### Brief
Restate the entire listing word for word.

------------------------------------------------

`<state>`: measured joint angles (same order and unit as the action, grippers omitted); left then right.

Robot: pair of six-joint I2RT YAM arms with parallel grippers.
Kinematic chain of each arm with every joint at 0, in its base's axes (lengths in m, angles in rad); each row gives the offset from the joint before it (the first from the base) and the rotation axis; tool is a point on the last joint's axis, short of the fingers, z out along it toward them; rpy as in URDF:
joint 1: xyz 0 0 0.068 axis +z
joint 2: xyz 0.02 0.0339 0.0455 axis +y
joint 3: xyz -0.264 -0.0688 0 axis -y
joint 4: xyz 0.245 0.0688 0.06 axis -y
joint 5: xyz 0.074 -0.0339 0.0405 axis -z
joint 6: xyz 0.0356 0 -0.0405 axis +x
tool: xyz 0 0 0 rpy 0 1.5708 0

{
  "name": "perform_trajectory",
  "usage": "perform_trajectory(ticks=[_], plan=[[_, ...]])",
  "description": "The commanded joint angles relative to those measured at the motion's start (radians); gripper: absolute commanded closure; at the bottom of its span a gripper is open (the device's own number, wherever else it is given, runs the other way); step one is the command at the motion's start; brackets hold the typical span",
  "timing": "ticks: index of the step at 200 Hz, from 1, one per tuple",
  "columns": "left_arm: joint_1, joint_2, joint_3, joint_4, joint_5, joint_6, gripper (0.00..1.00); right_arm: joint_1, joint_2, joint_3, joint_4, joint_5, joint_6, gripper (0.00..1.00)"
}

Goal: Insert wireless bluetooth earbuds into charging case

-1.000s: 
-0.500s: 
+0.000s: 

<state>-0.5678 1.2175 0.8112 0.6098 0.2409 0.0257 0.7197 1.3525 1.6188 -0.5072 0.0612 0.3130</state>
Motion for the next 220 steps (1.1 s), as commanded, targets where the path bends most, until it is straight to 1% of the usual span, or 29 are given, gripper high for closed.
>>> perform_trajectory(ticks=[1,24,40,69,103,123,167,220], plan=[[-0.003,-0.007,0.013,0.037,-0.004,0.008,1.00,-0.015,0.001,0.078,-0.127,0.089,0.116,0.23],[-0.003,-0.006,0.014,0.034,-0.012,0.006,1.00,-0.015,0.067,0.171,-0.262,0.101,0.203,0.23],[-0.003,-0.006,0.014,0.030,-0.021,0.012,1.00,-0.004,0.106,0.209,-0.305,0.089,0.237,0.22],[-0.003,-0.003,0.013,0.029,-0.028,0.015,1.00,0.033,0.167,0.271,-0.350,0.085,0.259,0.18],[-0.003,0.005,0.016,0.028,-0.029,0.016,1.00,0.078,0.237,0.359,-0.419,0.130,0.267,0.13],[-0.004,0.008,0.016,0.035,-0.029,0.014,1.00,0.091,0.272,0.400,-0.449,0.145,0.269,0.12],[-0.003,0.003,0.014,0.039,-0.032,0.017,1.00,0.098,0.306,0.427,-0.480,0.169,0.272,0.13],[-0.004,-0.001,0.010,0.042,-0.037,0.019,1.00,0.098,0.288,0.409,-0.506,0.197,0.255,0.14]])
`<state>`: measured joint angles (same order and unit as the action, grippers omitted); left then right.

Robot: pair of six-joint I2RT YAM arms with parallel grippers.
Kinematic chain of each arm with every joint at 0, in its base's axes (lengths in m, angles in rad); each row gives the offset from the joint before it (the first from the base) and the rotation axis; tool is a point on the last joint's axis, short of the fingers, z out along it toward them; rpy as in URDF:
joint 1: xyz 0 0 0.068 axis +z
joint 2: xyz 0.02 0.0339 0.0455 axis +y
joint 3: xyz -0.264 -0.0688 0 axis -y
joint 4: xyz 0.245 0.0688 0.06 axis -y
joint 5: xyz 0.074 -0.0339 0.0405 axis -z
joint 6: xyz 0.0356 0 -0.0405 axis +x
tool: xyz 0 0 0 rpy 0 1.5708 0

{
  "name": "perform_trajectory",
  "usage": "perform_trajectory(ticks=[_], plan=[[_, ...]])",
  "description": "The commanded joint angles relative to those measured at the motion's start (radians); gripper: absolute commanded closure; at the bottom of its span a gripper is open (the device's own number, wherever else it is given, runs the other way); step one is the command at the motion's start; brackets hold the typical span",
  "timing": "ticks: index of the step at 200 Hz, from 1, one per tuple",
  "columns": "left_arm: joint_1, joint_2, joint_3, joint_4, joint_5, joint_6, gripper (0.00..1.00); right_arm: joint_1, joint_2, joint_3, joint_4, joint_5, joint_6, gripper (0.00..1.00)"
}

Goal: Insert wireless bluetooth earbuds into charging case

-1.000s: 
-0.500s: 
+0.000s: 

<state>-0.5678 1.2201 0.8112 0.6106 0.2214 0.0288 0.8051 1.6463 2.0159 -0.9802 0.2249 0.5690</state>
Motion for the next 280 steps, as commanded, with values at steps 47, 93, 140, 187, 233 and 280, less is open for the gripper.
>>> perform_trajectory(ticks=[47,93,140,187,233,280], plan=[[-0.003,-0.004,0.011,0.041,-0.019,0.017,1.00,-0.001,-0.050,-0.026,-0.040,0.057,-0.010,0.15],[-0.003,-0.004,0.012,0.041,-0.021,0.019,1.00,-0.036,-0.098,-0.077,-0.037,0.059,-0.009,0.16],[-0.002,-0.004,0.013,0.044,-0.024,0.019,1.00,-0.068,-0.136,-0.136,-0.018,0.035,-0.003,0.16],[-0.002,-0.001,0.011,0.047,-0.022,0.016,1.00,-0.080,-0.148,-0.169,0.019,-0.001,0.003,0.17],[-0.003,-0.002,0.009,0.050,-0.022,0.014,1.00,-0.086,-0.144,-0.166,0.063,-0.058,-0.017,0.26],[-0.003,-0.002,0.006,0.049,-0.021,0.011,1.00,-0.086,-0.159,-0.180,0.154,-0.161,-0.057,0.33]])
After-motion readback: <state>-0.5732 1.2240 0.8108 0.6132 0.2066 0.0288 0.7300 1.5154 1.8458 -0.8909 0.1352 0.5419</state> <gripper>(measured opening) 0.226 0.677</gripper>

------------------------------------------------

### Solution below
`<state>`: measured joint angles (same order and unit as the action, grippers omitted); left then right.

Robot: pair of six-joint I2RT YAM arms with parallel grippers.
Kinematic chain of each arm with every joint at 0, in its base's axes (lengths in m, angles in rad); each row gives the offset from the joint before it (the first from the base) and the rotation axis; tool is a point on the last joint's axis, short of the fingers, z out along it toward them; rpy as in URDF:
joint 1: xyz 0 0 0.068 axis +z
joint 2: xyz 0.02 0.0339 0.0455 axis +y
joint 3: xyz -0.264 -0.0688 0 axis -y
joint 4: xyz 0.245 0.0688 0.06 axis -y
joint 5: xyz 0.074 -0.0339 0.0405 axis -z
joint 6: xyz 0.0356 0 -0.0405 axis +x
tool: xyz 0 0 0 rpy 0 1.5708 0

{
  "name": "perform_trajectory",
  "usage": "perform_trajectory(ticks=[_], plan=[[_, ...]])",
  "description": "The commanded joint angles relative to those measured at the motion's start (radians); gripper: absolute commanded closure; at the bottom of its span a gripper is open (the device's own number, wherever else it is given, runs the other way); step one is the command at the motion's start; brackets hold the typical span",
  "timing": "ticks: index of the step at 200 Hz, from 1, one per tuple",
  "columns": "left_arm: joint_1, joint_2, joint_3, joint_4, joint_5, joint_6, gripper (0.00..1.00); right_arm: joint_1, joint_2, joint_3, joint_4, joint_5, joint_6, gripper (0.00..1.00)"
}

Goal: Insert wireless bluetooth earbuds into charging case

-1.000s: 
-0.500s: 
+0.000s: 

<state>-0.5678 1.2175 0.8112 0.6098 0.2409 0.0257 0.7197 1.3525 1.6188 -0.5072 0.0612 0.3130</state>
Motion for the next 220 steps (1.1 s), as commanded, targets where the path bends most, until it is straight to 1% of the usual span, or 29 are given, gripper high for closed.
>>> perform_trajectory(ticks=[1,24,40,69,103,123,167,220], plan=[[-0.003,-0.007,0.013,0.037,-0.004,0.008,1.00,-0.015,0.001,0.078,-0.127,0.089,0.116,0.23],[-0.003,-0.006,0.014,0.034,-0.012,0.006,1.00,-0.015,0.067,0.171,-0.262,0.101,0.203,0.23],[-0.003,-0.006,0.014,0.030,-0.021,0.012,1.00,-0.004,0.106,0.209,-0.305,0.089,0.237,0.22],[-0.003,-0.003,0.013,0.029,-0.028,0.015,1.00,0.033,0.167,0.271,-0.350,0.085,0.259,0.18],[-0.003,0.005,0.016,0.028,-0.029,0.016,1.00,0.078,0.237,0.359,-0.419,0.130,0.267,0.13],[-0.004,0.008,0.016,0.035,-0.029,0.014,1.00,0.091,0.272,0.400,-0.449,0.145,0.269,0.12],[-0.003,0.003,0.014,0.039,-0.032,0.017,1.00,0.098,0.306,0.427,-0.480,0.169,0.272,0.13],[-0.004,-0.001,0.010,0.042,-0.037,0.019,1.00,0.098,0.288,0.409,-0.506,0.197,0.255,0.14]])
`<state>`: measured joint angles (same order and unit as the action, grippers omitted); left then right.

Robot: pair of six-joint I2RT YAM arms with parallel grippers.
Kinematic chain of each arm with every joint at 0, in its base's axes (lengths in m, angles in rad); each row gives the offset from the joint before it (the first from the base) and the rotation axis; tool is a point on the last joint's axis, short of the fingers, z out along it toward them; rpy as in URDF:
joint 1: xyz 0 0 0.068 axis +z
joint 2: xyz 0.02 0.0339 0.0455 axis +y
joint 3: xyz -0.264 -0.0688 0 axis -y
joint 4: xyz 0.245 0.0688 0.06 axis -y
joint 5: xyz 0.074 -0.0339 0.0405 axis -z
joint 6: xyz 0.0356 0 -0.0405 axis +x
tool: xyz 0 0 0 rpy 0 1.5708 0

{
  "name": "perform_trajectory",
  "usage": "perform_trajectory(ticks=[_], plan=[[_, ...]])",
  "description": "The commanded joint angles relative to those measured at the motion's start (radians); gripper: absolute commanded closure; at the bottom of its span a gripper is open (the device's own number, wherever else it is given, runs the other way); step one is the command at the motion's start; brackets hold the typical span",
  "timing": "ticks: index of the step at 200 Hz, from 1, one per tuple",
  "columns": "left_arm: joint_1, joint_2, joint_3, joint_4, joint_5, joint_6, gripper (0.00..1.00); right_arm: joint_1, joint_2, joint_3, joint_4, joint_5, joint_6, gripper (0.00..1.00)"
}

Goal: Insert wireless bluetooth earbuds into charging case

-1.000s: 
-0.500s: 
+0.000s: 

<state>-0.5678 1.2201 0.8112 0.6106 0.2214 0.0288 0.8051 1.6463 2.0159 -0.9802 0.2249 0.5690</state>
Motion for the next 280 steps, as commanded, with values at steps 47, 93, 140, 187, 233 and 280, less is open for the gripper.
>>> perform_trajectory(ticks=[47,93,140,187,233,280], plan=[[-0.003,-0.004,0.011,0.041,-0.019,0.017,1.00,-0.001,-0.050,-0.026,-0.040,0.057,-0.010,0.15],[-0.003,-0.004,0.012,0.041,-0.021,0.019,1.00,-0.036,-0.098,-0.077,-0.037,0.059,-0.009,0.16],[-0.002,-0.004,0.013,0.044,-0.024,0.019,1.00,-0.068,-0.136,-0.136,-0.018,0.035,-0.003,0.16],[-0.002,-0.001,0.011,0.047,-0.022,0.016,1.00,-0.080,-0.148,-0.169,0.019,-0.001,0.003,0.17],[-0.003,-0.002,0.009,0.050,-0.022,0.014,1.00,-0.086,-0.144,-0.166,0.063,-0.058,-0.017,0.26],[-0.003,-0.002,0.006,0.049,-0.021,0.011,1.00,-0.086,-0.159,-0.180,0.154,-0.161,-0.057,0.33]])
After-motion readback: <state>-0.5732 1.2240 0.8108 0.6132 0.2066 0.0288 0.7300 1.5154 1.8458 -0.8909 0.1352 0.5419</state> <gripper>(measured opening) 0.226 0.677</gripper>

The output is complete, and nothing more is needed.